- TASK STATEMENT: Write out exactly the lines from the first line of the records below through the line that contains "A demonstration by", and stop there.

━━ SUPPLIED MATERIAL ━━

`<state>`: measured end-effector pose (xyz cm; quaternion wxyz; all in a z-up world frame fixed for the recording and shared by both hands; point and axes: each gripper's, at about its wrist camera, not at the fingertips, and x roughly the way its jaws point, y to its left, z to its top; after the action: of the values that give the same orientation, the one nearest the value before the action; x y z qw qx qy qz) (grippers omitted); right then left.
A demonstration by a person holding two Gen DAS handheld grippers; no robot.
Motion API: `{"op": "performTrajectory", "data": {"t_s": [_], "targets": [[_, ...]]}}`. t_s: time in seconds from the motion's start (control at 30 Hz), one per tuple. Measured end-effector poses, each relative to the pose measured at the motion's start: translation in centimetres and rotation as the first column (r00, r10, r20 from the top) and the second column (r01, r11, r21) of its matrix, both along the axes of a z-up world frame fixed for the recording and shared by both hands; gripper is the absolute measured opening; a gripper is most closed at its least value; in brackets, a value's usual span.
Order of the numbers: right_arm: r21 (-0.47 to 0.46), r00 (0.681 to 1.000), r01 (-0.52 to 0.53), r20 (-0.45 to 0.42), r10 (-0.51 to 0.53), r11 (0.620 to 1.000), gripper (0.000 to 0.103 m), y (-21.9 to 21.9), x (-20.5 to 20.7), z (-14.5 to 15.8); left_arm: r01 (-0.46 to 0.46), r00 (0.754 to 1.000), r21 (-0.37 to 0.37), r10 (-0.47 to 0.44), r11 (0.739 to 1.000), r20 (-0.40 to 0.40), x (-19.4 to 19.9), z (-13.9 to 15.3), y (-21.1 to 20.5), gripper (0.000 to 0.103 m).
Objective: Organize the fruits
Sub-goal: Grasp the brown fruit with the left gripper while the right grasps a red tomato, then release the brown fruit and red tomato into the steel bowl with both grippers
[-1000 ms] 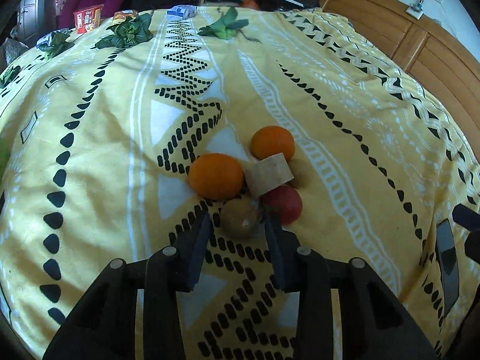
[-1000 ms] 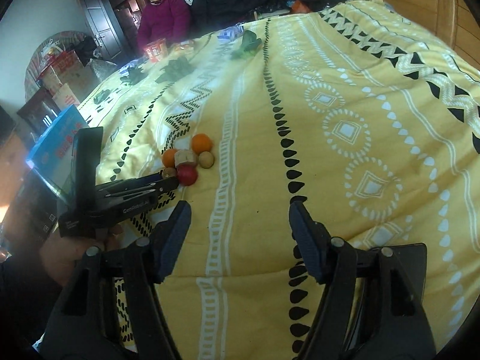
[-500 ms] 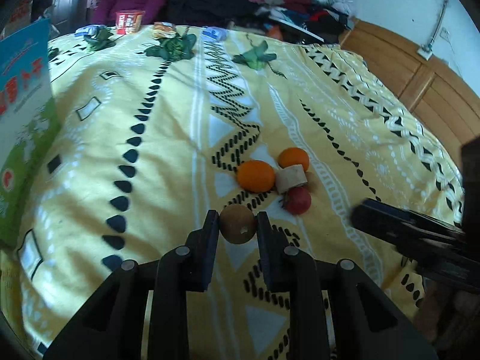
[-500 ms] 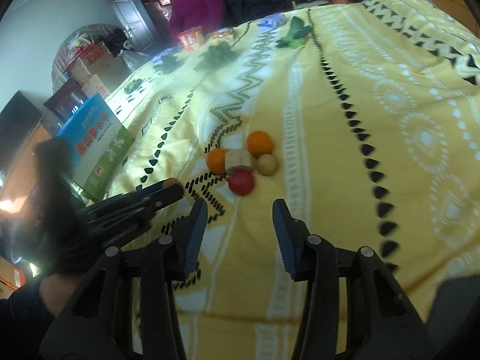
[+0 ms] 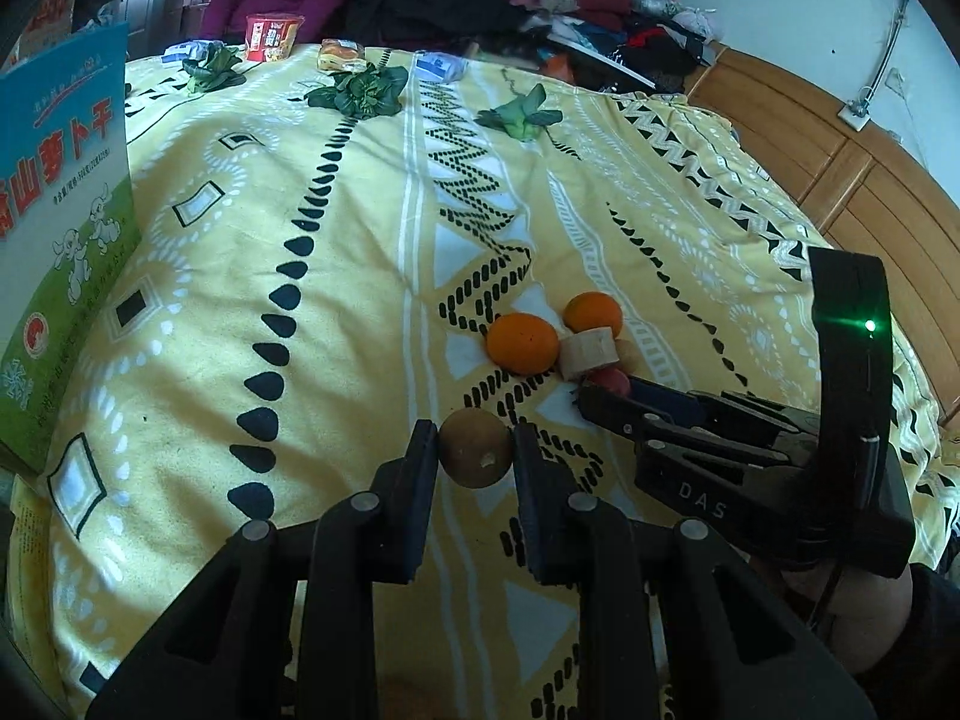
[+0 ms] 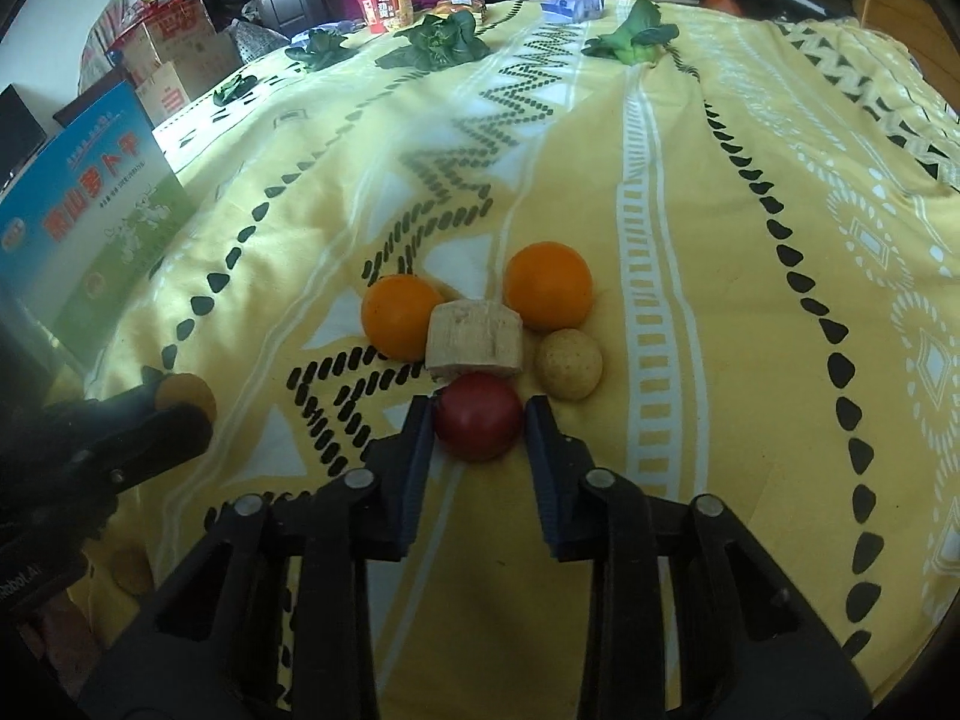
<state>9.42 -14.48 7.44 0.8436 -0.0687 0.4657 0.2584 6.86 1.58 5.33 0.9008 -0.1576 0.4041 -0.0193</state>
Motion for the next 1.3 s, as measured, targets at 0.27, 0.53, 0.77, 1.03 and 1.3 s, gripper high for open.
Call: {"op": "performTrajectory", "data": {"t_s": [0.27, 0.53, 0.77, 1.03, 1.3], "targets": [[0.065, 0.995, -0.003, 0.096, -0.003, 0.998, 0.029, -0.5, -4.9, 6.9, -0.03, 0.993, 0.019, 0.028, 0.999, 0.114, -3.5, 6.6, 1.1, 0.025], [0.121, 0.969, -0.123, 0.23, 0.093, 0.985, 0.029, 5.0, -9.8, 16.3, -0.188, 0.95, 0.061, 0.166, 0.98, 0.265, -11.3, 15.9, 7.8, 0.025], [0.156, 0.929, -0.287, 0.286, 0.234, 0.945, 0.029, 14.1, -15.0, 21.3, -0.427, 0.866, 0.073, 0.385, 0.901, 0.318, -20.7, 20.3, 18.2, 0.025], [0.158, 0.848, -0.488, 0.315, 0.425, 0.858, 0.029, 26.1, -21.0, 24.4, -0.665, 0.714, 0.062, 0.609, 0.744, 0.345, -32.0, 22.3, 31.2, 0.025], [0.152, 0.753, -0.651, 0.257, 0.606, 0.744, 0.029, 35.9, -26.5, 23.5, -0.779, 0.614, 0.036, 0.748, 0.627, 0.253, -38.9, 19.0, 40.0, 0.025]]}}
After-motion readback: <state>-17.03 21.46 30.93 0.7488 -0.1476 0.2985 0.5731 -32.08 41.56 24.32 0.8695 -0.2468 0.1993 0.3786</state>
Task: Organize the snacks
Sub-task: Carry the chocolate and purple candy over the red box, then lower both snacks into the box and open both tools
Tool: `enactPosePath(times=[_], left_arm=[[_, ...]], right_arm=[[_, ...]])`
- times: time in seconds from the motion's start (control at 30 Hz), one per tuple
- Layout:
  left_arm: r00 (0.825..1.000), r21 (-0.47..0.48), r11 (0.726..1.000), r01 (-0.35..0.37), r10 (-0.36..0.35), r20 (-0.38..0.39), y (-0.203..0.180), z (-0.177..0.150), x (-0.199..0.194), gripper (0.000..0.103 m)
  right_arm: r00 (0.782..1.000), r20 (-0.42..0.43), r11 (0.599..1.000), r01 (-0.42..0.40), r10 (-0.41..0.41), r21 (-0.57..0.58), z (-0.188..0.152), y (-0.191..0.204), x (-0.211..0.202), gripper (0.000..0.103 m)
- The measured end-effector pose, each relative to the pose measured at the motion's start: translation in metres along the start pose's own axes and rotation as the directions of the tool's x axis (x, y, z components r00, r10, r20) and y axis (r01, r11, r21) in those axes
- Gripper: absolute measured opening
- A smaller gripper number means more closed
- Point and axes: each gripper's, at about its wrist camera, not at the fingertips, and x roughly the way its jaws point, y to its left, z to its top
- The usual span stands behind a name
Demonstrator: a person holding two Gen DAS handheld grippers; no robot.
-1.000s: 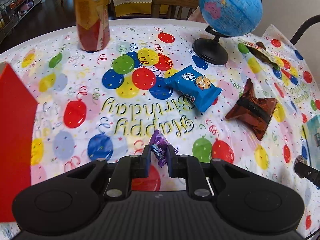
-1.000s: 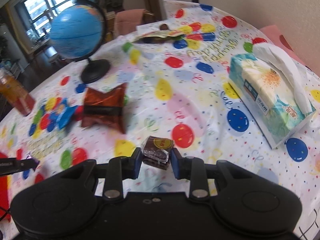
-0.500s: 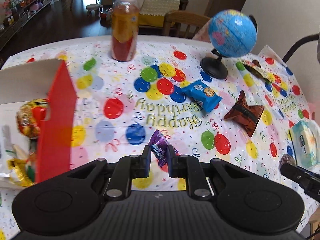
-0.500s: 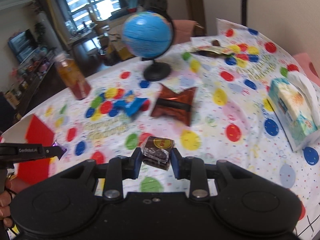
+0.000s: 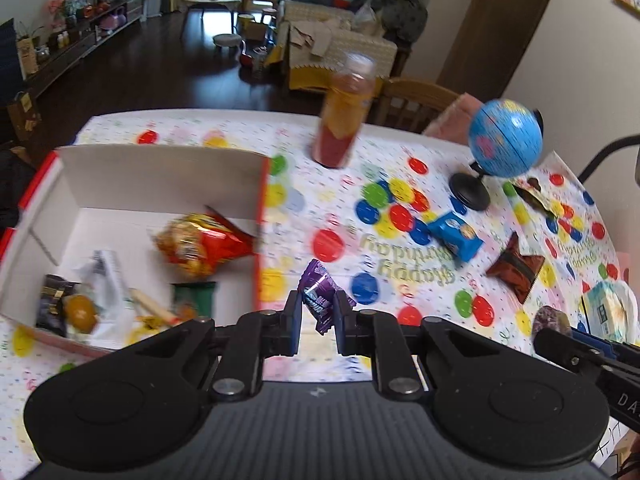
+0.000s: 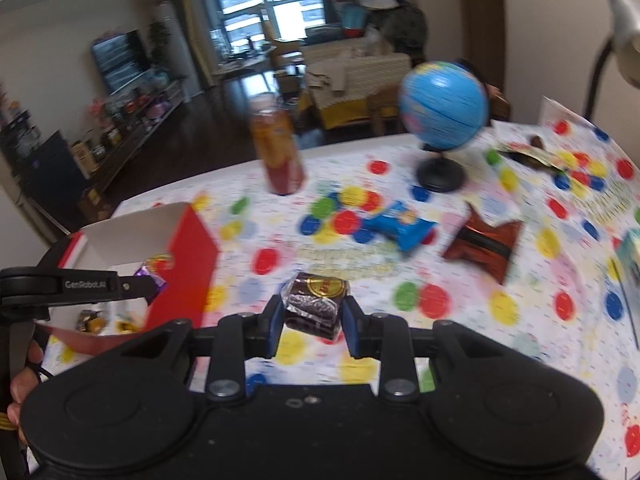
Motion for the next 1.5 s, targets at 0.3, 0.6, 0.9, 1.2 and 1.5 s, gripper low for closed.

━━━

- OUTPUT OF THE TASK:
`<state>`: measured end-effector pose (xyz cm; quaternion wxyz; all in a z-up world frame fixed for the recording and shared by both hands; point and axes: each gripper's, at about its wrist camera, not at the fingertips, and x roughly the way its jaws point, y to its left, z to its top; after the action: of the values that give the same orientation, the one nearest the value before the action; x y z qw qx qy qz) (grippers omitted); right then left.
A demonstration by a person holding two Gen DAS handheld grippers; no robot.

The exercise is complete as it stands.